Work to complete:
Lines with the string "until" in the data below: report how many there are, and write nothing but the number.

Study material:

►

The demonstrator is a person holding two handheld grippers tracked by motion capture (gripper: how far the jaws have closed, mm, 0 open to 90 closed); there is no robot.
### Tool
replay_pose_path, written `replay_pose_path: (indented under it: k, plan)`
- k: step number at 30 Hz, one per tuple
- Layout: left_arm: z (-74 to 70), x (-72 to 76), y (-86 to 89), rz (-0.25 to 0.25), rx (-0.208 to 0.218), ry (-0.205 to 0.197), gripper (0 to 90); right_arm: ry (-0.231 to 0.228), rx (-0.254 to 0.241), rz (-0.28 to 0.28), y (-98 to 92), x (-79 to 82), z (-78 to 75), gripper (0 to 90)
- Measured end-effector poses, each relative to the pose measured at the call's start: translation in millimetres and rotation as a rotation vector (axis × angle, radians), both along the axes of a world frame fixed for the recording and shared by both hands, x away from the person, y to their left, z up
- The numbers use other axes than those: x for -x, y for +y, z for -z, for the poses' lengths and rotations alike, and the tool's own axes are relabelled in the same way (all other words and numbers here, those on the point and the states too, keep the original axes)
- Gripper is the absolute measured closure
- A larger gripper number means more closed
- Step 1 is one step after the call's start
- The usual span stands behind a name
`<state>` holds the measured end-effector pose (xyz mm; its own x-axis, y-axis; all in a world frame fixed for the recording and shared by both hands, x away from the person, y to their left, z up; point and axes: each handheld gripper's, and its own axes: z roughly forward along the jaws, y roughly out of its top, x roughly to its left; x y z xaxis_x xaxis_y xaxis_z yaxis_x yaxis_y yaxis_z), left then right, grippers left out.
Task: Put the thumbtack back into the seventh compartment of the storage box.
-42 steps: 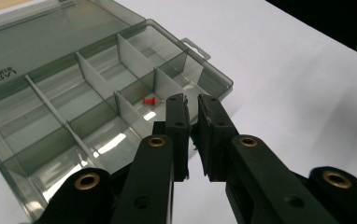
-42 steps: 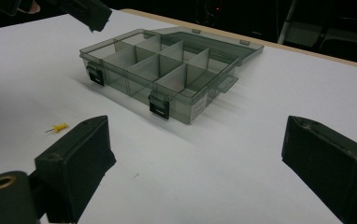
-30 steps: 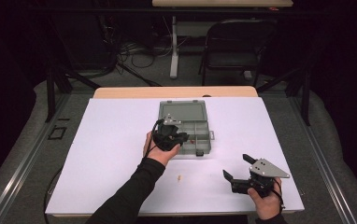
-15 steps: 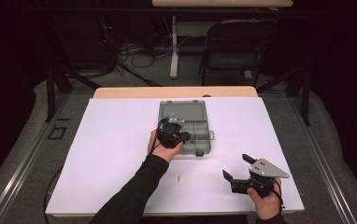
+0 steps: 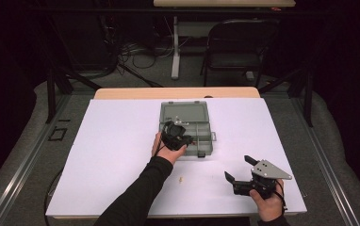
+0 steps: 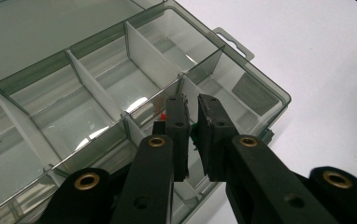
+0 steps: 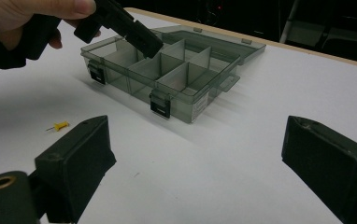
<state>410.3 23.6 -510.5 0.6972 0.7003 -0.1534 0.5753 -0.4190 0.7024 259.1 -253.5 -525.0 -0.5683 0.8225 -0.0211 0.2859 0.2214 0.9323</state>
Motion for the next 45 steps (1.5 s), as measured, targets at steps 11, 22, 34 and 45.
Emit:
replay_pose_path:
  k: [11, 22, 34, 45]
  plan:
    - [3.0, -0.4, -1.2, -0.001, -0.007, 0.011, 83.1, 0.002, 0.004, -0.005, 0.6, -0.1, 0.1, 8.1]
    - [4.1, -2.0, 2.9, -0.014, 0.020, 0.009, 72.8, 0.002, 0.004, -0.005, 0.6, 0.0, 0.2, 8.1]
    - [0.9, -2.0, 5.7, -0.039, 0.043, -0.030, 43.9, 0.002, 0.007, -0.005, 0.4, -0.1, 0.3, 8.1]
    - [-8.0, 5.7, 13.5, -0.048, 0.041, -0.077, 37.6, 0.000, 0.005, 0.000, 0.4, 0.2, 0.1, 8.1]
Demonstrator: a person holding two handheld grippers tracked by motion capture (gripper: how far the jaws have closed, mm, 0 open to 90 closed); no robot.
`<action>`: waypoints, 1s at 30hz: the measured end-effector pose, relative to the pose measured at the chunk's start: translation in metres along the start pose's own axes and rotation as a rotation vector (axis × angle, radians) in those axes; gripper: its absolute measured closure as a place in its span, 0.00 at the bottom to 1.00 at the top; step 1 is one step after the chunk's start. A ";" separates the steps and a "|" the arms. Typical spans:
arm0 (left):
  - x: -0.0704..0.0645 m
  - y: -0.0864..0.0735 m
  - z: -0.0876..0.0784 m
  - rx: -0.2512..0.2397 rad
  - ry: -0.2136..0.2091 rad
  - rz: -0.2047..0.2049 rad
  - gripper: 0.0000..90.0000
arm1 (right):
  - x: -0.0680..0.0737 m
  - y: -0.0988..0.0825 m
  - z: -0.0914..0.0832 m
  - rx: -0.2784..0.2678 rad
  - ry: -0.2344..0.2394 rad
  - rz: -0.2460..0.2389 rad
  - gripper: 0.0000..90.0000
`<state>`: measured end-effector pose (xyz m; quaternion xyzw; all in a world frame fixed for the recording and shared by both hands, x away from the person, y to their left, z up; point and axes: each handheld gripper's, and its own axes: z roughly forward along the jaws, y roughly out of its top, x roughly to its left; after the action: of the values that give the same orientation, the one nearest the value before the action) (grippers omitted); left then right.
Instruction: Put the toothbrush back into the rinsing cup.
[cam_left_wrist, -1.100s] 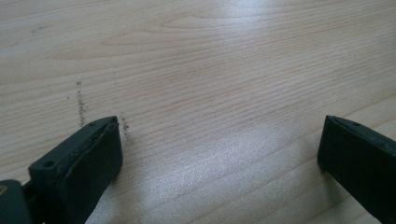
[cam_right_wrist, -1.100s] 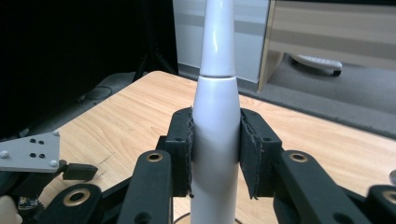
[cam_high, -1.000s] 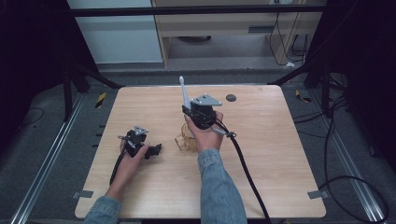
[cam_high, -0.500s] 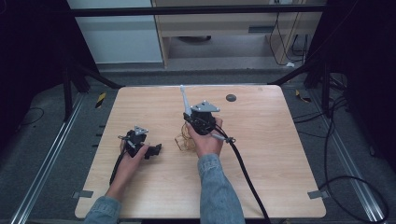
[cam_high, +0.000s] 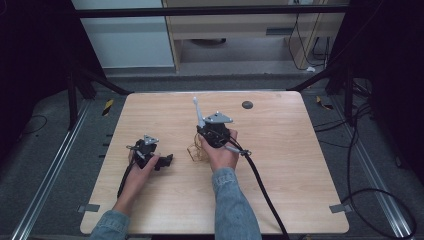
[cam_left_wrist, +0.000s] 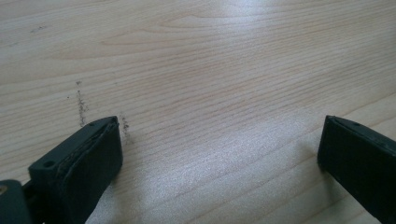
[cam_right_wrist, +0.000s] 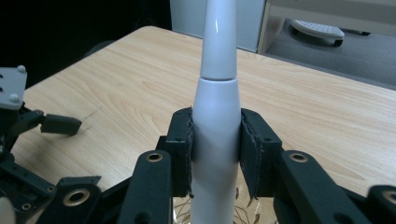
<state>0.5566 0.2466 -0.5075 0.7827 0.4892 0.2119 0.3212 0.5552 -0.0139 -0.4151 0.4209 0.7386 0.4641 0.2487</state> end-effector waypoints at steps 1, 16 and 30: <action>0.000 0.000 0.000 0.000 0.000 0.000 0.00 | 0.001 -0.001 0.001 0.010 0.000 0.000 0.74; 0.000 0.000 0.000 0.000 -0.001 0.001 0.00 | 0.003 -0.003 0.004 0.049 -0.006 -0.024 0.74; 0.000 0.000 0.000 0.001 -0.001 0.001 0.00 | 0.006 -0.002 0.007 0.076 -0.037 -0.055 0.74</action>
<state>0.5565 0.2468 -0.5075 0.7833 0.4885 0.2115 0.3211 0.5562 -0.0062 -0.4199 0.4180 0.7623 0.4210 0.2589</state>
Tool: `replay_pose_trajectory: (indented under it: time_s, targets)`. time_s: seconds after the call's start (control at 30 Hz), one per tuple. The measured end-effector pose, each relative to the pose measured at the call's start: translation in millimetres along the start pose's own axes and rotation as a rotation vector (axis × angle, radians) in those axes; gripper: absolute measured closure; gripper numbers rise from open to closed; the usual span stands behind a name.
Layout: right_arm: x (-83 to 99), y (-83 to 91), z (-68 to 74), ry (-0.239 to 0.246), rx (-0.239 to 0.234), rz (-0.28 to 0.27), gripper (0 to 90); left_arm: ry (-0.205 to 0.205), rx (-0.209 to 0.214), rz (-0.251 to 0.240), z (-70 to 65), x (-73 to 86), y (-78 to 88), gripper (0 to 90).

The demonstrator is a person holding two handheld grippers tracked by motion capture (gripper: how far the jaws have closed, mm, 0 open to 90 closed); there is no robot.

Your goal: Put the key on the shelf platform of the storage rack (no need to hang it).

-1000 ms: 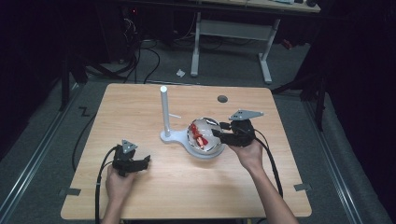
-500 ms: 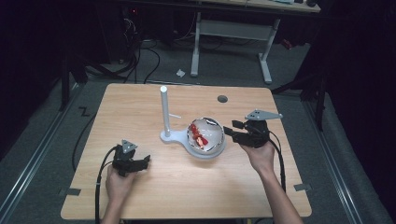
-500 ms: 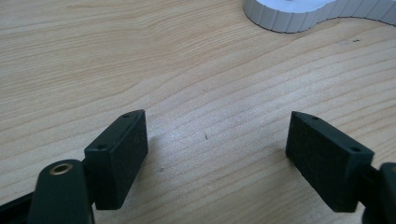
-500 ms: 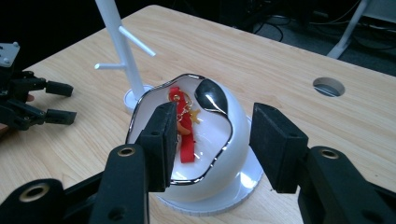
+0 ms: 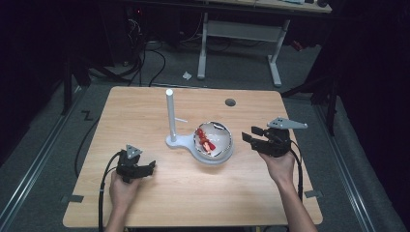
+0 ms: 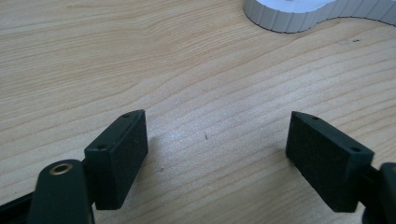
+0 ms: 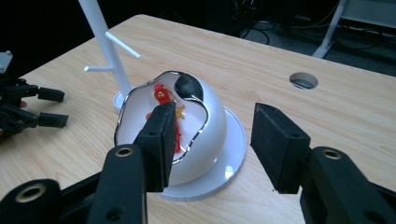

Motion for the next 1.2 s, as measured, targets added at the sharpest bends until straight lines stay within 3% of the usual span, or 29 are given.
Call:
replay_pose_trajectory:
  time_s: [0.8, 1.2]
  targets:
    - [26.1, 32.4, -14.6, -0.053, 0.03, -0.05, 49.4, 0.0, 0.0, 0.0, 0.0, 0.0, 0.0, 21.3]
    - [44.8, 35.3, -19.2, -0.068, 0.039, -0.051, 47.8, 0.0, 0.0, 0.0, 0.0, 0.0, 0.0, 21.3]
Point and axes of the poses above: each handheld gripper's, and its own axes: y roughly backward along the jaws, x roughly out of its underside, z roughly to its left, the point moved 6 cm from there along -y, roughly forward along the jaws, and after that the axes turned 11 degrees about z, right-handed, at the moved point
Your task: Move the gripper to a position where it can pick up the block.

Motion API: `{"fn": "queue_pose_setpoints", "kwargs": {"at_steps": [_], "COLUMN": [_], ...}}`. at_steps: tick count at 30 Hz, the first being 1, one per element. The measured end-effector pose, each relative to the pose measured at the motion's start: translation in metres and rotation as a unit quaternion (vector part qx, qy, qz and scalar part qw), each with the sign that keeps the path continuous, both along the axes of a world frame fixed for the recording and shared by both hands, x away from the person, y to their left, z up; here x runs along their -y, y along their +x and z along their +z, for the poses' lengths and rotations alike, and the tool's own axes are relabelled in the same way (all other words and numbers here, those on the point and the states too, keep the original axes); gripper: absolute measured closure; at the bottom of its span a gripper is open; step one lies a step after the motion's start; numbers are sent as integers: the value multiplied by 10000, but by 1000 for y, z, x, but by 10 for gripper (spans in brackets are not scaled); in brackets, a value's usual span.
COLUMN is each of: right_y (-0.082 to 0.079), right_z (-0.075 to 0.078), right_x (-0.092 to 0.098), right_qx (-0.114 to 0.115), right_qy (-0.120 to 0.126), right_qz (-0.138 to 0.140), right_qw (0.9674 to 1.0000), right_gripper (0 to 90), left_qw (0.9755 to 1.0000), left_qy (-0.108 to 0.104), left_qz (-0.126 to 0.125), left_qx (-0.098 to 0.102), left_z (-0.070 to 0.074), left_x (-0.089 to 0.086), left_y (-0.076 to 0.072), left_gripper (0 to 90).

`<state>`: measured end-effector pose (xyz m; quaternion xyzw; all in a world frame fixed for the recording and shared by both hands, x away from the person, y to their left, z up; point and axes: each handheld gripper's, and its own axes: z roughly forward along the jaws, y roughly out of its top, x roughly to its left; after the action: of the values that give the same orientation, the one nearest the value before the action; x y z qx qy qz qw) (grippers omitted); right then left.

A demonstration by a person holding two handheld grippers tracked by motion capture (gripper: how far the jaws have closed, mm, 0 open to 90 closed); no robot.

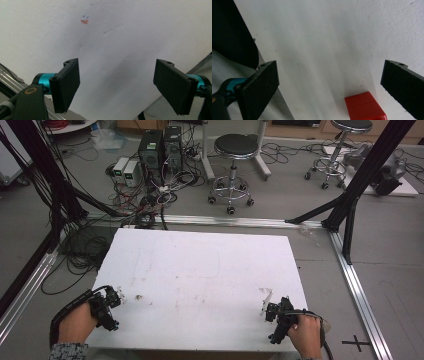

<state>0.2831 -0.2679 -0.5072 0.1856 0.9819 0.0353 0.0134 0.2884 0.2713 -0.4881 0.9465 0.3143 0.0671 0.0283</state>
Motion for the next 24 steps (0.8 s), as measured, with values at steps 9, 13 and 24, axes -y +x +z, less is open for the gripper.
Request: {"fn": "queue_pose_setpoints", "kwargs": {"at_steps": [9, 13, 24], "right_y": [-1, 0, 8], "right_z": [5, 7, 19], "right_x": [7, 16, 34], "right_qx": [13, -21, -36], "right_qy": [172, 244, 497], "right_qz": [64, 119, 633], "right_qw": [9998, 9996, 9967], "right_gripper": [9, 8, 8], "left_qw": [10000, 10000, 10000], "left_qy": [-12, -7, -8], "left_qz": [9, -10, -59], "left_qx": [19, 16, 47], "left_z": [2, 0, 0], "left_x": [-2, -1, 1], "left_y": [0, 0, 1], "left_gripper": [216, 216, 216]}}
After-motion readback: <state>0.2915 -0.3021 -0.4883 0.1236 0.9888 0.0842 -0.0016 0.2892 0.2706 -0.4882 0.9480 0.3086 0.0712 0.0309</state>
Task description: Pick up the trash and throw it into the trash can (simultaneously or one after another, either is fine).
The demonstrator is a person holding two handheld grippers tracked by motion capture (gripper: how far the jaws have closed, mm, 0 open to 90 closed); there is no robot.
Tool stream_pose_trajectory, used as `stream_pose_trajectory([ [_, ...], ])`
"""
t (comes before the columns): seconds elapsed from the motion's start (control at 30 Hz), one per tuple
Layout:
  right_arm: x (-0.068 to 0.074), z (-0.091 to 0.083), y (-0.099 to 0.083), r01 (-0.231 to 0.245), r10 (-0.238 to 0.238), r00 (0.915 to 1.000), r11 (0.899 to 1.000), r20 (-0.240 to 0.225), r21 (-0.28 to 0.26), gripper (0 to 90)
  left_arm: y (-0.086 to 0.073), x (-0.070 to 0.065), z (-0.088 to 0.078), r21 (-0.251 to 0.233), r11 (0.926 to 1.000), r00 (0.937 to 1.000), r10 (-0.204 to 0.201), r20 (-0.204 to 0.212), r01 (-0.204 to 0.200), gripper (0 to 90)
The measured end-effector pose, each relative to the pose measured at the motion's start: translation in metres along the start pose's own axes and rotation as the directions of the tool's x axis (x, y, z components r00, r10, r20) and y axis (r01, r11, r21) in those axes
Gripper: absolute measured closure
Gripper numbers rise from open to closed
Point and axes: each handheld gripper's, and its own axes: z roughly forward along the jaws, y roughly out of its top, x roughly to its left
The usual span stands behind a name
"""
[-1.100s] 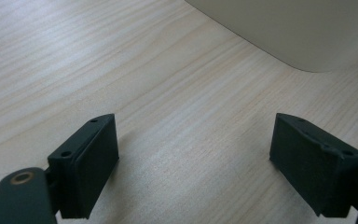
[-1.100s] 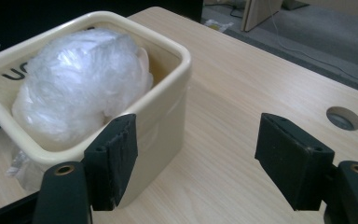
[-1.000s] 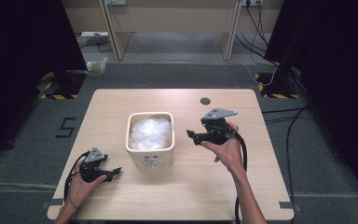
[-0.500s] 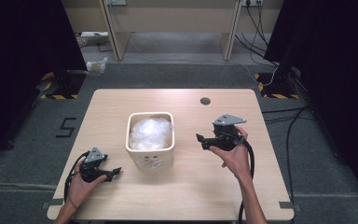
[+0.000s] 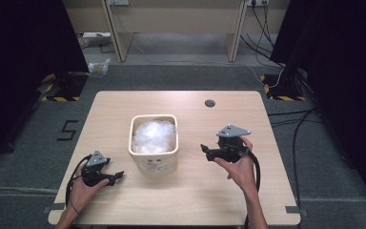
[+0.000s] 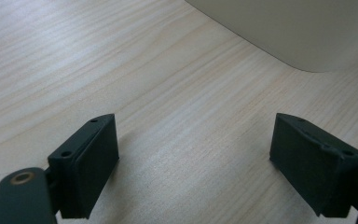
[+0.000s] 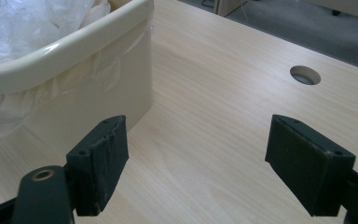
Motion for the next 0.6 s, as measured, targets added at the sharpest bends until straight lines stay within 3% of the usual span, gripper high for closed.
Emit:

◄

Solution to the problem:
2